Revisão de valor venal de imóvel vai no fígado da classe média alta rentista que o elegeu e o apoia. Malvadeza Neto não fez isso por qualquer inflexão ideológica, é óbvio, mas sim premido pelas contradições próprias de uma cidade “de economia especulativa pura” (para citar Milton Santos): de algum lugar ele haveria de obter renda fiscal estável e robusta para que Salvador fique menos dependente do Governo Estadual (dependência criada e acirrada, diga-se, por seu avô), e aí vai ter de morder a faixa mais caras dos imóveis, mesmo. A esquerda, se pensasse, apoiaria esta medida como precedente importante para se aplicar a progressão do Imposto Predial Territorial Urbano no tempo e no espaço; e se houve chiadeira de comerciantes, foi muito mais das grandes redes de supermercados e shoppings (que, lembremos, além de IPTU deveriam sofrer outorgas onerosas constantes, o que nunca ocorreu), e não dos pequenos comerciantes de rua.
Quanto a redução das linhas e frota de ônibus, como consequência da bilhetagem única universal, é uma contrariedade frente a SETPS, máfia do buzú que desmanda na cidade desde quando, na Ditadura Militar e em seu prolongamento cabeça-branca, extirparam os bondes, os navios regulares para Cachoeira e Maragogipe, os trens para Alagoinhas, os saveiros para as ilhas, os ascensores funiculares e elevadores – enfim, desde que retiraram tudo que desde Segundo Império fazia de Salvador a Rainha-Mãe do Atlântico Sul.
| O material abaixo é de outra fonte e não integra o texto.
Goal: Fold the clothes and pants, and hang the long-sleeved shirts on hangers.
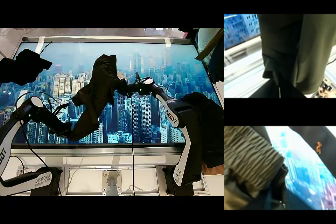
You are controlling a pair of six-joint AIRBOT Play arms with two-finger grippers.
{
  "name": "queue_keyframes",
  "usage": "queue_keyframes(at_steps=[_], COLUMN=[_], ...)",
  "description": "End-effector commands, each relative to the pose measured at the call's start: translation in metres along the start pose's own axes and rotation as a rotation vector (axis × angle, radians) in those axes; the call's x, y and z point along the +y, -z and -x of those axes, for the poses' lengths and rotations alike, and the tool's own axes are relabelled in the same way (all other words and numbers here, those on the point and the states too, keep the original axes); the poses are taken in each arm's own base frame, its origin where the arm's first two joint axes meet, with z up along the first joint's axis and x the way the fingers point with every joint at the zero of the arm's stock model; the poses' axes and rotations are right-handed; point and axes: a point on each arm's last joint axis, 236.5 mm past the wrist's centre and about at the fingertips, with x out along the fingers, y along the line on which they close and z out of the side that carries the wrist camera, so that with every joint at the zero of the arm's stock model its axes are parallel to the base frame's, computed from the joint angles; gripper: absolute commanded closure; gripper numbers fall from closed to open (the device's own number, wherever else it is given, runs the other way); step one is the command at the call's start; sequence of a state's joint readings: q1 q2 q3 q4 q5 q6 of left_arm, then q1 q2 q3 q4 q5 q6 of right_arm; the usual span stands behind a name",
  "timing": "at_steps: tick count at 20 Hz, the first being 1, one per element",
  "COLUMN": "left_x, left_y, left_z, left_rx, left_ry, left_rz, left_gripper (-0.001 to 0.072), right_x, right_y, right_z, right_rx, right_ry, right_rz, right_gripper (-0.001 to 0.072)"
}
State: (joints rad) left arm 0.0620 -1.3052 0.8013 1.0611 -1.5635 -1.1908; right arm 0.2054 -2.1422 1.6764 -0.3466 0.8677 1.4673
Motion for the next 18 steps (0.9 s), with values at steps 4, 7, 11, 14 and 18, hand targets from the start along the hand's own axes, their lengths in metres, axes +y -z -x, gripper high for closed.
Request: queue_keyframes(at_steps=[4, 7, 11, 14, 18], left_x=[-0.006, -0.043, -0.1, -0.128, -0.127], left_y=[-0.002, -0.022, -0.039, -0.032, -0.02], left_z=[0.0, 0.014, 0.062, 0.103, 0.131], left_rx=[-0.011, -0.126, -0.327, -0.466, -0.592], left_ry=[0.023, 0.149, 0.241, 0.18, 0.071], left_rz=[-0.002, -0.083, -0.233, -0.355, -0.361], left_gripper=[0.0695, 0.0695, 0.0695, 0.0695, 0.0695], right_x=[0.034, 0.092, 0.17, 0.196, 0.146], right_y=[-0.008, -0.012, -0.012, 0.023, 0.068], right_z=[0.004, 0.045, 0.142, 0.22, 0.279], right_rx=[0.005, 0.025, -0.053, -0.051, 0.098], right_ry=[-0.056, -0.132, -0.067, 0.062, 0.386], right_rz=[0.135, 0.312, 0.624, 0.777, 0.829], right_gripper=[0.0696, 0.0697, 0.0698, 0.0697, 0.0697])
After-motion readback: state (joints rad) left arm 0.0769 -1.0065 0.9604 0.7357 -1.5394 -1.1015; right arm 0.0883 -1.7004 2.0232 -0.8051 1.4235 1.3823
Salvador tem linhas de ônibus tortuosas, superpostas, e com frota excessiva – é isso que torna o sistema lento e o ônibus lotado; replanejar isso a partir da possibilidade de o usuário tomar quantos ônibus quiser ao preço de uma só passagem até seu destino final é louvável e libertador, sim.
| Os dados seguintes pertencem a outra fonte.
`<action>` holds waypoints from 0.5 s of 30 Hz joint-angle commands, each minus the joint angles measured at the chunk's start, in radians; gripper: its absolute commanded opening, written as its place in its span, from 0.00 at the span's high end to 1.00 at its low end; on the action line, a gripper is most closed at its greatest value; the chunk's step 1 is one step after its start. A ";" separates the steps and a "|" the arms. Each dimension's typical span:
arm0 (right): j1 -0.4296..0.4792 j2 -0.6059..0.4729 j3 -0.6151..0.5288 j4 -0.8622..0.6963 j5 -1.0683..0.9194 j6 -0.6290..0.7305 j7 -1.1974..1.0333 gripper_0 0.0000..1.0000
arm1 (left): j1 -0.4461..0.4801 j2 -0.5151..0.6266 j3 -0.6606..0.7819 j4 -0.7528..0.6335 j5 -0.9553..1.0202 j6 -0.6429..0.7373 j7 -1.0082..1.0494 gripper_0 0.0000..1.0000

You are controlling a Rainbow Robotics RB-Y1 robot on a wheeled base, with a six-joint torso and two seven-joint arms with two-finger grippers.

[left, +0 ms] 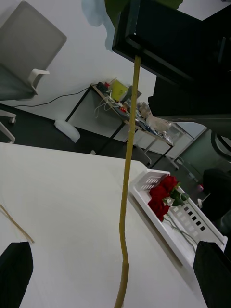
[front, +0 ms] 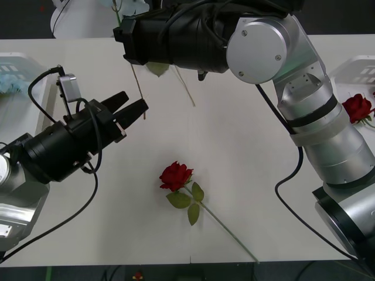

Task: Put the red flowers into the right box and the blue flowers into the left box

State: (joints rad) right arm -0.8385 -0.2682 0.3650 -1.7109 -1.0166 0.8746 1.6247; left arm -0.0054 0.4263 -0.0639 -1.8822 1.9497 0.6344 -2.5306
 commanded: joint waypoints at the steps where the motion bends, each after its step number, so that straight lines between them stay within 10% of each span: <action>1: -0.051 0.023 0.017 -0.015 0.007 -0.016 -0.037 1.00 | -0.079 -0.004 -0.047 -0.031 -0.031 -0.067 -0.017 0.03; 11: -0.051 0.023 0.025 -0.015 0.026 -0.031 -0.051 1.00 | -0.160 -0.024 -0.085 0.028 -0.074 -0.122 -0.002 0.18; 15: -0.050 0.020 0.025 -0.015 0.027 -0.032 -0.057 1.00 | -0.192 -0.024 -0.088 0.072 -0.074 -0.124 0.000 0.58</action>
State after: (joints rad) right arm -0.8385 -0.2682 0.3788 -1.7099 -0.9980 0.8635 1.6189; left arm -0.1426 0.4217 -0.1358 -1.8248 1.8851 0.5200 -2.5305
Isto posto, sua gestão está longe de ser para o bem, e mesmo o decantado “aproach técnico” do carlismo nele não aparece: suas ações são desgarradas umas das outras; não se trata apenas de que o Governo Municipal não dialoga com a população, e apenas lhe impõe certas benesses – as próprias Secretarias não dialogam entre si! Um exemplo: uma dada Secretaria leva a cabo um programa de deslocamentos cicloviários, com bicicletas públicas e algumas ciclofaixas (nem todas, justiça se faça, de lazer); o programa em geral é equívoco e canhestro, mas é melhor do que a porcaria estadual do Cidade Bicicleta, e o chama erradamente de “Movimento”.
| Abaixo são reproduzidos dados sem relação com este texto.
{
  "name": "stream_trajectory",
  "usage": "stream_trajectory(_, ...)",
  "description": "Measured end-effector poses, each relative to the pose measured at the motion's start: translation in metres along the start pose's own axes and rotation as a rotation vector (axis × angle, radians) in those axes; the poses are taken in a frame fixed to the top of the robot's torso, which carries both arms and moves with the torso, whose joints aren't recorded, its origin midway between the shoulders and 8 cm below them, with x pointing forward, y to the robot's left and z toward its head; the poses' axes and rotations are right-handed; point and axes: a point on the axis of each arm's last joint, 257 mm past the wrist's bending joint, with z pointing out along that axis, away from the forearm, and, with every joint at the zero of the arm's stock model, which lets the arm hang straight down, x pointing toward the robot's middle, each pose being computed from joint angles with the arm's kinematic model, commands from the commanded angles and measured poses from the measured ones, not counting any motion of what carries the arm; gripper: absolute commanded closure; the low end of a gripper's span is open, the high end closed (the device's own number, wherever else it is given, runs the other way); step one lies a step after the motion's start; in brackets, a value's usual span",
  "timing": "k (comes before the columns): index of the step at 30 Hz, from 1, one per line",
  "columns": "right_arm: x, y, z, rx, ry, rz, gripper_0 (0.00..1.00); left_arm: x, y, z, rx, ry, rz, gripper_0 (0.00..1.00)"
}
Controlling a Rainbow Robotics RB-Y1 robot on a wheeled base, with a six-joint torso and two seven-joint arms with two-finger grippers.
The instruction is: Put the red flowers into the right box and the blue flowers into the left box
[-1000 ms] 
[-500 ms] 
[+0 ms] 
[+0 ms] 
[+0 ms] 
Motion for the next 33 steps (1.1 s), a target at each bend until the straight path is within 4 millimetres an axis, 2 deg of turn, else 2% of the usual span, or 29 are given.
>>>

Ora, se é um programa de mobilidade precisa se integrar com outros transportes: no mesmo período, a Avenida Paulo VI sentido orla tornou-se uma via exclusiva para ônibus – corrreto, mas por que não compartilha-la com bicicletas? Mesmo a ciclofaixa do Corredor da Vitória é fútil e inútil, se se rearranjasse a distribuição de pontos de ônibus nesse trecho (4 em menos de 3km – outro problema de Salvador é o excesso de pontos de ônibus, muito próximos uns dos outros, gerando diversas paradas e retomadas no sistema) e se eliminasse as vagas de carro ao longo da via.
Enfim: se com João Henrique viviamos um hospício, isso tinha lá algo de involuntariamente libertador; com o Prefeito Netinho as coisas estão positivamente melhores, mas tão aprisionantes quanto um jardim de infância – no qual ele brinca de playmobil com a mais antiga cidade das Américas.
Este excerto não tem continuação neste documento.